Work item:
Your task is to retype each line of the data below exactly.

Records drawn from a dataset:
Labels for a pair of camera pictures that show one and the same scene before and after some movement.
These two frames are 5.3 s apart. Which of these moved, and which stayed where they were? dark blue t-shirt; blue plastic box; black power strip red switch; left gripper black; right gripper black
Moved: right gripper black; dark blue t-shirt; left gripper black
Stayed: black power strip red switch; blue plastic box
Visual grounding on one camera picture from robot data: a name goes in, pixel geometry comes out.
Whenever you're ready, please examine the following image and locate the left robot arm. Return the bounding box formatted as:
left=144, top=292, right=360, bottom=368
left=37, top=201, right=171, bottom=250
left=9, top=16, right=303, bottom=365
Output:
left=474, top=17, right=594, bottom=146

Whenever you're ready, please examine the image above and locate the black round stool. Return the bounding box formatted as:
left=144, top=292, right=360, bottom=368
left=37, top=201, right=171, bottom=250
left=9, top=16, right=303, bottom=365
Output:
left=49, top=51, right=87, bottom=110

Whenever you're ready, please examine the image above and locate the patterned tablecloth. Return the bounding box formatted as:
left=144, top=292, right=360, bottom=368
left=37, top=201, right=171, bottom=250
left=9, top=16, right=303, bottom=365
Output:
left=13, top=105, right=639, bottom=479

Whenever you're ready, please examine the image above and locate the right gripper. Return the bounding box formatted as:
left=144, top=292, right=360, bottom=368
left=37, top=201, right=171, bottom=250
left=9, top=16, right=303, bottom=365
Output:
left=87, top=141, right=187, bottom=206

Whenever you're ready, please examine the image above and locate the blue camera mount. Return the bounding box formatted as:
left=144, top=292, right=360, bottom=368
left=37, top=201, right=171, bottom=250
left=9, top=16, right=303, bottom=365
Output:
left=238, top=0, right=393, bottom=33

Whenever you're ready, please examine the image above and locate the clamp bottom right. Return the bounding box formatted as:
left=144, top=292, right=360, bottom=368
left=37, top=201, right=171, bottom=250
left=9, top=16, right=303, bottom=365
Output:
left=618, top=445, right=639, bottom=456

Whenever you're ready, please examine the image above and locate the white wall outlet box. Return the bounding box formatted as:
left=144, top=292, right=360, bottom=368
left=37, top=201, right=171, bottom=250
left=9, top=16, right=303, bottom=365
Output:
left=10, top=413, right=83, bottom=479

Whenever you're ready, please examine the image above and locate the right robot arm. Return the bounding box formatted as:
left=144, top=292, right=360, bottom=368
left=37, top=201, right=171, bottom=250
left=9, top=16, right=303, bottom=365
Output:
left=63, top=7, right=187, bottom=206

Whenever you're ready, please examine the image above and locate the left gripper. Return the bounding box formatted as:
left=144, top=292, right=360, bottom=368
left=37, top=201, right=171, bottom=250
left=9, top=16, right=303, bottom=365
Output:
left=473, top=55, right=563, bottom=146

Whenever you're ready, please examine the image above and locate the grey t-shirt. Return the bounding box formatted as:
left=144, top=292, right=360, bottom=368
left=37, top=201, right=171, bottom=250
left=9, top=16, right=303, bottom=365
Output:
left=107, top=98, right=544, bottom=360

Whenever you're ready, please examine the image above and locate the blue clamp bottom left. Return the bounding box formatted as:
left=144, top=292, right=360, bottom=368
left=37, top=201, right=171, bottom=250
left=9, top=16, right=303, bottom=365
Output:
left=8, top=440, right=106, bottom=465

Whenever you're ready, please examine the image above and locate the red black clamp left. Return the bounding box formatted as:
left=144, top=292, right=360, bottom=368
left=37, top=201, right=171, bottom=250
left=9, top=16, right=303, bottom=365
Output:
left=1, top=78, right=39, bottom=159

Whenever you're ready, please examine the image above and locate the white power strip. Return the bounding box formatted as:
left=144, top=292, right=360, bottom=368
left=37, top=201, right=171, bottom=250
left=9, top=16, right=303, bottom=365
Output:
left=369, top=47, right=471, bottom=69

Worked solution:
Labels for a pair of camera pictures that show one and the same scene before and after some movement.
These two frames are 5.3 s apart. Which of these moved, and which stayed where they were? dark blue t-shirt; blue plastic box; black power strip red switch; left gripper black; right gripper black
Moved: right gripper black; dark blue t-shirt; left gripper black
Stayed: black power strip red switch; blue plastic box
Visual grounding on one camera picture from robot data: a name goes in, pixel geometry comes out.
Whenever you're ready, please examine the following image and locate the left robot arm. Return the bounding box formatted as:
left=144, top=292, right=360, bottom=368
left=37, top=201, right=171, bottom=250
left=9, top=16, right=303, bottom=365
Output:
left=474, top=17, right=594, bottom=146

Whenever you're ready, please examine the image above and locate the black round stool. Return the bounding box formatted as:
left=144, top=292, right=360, bottom=368
left=37, top=201, right=171, bottom=250
left=9, top=16, right=303, bottom=365
Output:
left=49, top=51, right=87, bottom=110

Whenever you're ready, please examine the image above and locate the patterned tablecloth. Return the bounding box formatted as:
left=144, top=292, right=360, bottom=368
left=37, top=201, right=171, bottom=250
left=9, top=16, right=303, bottom=365
Output:
left=13, top=105, right=639, bottom=479

Whenever you're ready, please examine the image above and locate the right gripper. Return the bounding box formatted as:
left=144, top=292, right=360, bottom=368
left=37, top=201, right=171, bottom=250
left=9, top=16, right=303, bottom=365
Output:
left=87, top=141, right=187, bottom=206

Whenever you're ready, please examine the image above and locate the blue camera mount. Return the bounding box formatted as:
left=144, top=292, right=360, bottom=368
left=37, top=201, right=171, bottom=250
left=9, top=16, right=303, bottom=365
Output:
left=238, top=0, right=393, bottom=33

Whenever you're ready, please examine the image above and locate the clamp bottom right. Return the bounding box formatted as:
left=144, top=292, right=360, bottom=368
left=37, top=201, right=171, bottom=250
left=9, top=16, right=303, bottom=365
Output:
left=618, top=445, right=639, bottom=456

Whenever you're ready, please examine the image above and locate the white wall outlet box. Return the bounding box formatted as:
left=144, top=292, right=360, bottom=368
left=37, top=201, right=171, bottom=250
left=9, top=16, right=303, bottom=365
Output:
left=10, top=413, right=83, bottom=479

Whenever you're ready, please examine the image above and locate the right robot arm. Return the bounding box formatted as:
left=144, top=292, right=360, bottom=368
left=37, top=201, right=171, bottom=250
left=9, top=16, right=303, bottom=365
Output:
left=63, top=7, right=187, bottom=206

Whenever you're ready, please examine the image above and locate the left gripper. Return the bounding box formatted as:
left=144, top=292, right=360, bottom=368
left=37, top=201, right=171, bottom=250
left=9, top=16, right=303, bottom=365
Output:
left=473, top=55, right=563, bottom=146

Whenever you're ready, please examine the image above and locate the grey t-shirt. Return the bounding box formatted as:
left=144, top=292, right=360, bottom=368
left=37, top=201, right=171, bottom=250
left=9, top=16, right=303, bottom=365
Output:
left=107, top=98, right=544, bottom=360

Whenever you're ready, please examine the image above and locate the blue clamp bottom left. Return the bounding box formatted as:
left=144, top=292, right=360, bottom=368
left=37, top=201, right=171, bottom=250
left=9, top=16, right=303, bottom=365
Output:
left=8, top=440, right=106, bottom=465

Whenever you're ready, please examine the image above and locate the red black clamp left. Return the bounding box formatted as:
left=144, top=292, right=360, bottom=368
left=37, top=201, right=171, bottom=250
left=9, top=16, right=303, bottom=365
Output:
left=1, top=78, right=39, bottom=159

Whenever you're ready, please examine the image above and locate the white power strip. Return the bounding box formatted as:
left=144, top=292, right=360, bottom=368
left=37, top=201, right=171, bottom=250
left=9, top=16, right=303, bottom=365
Output:
left=369, top=47, right=471, bottom=69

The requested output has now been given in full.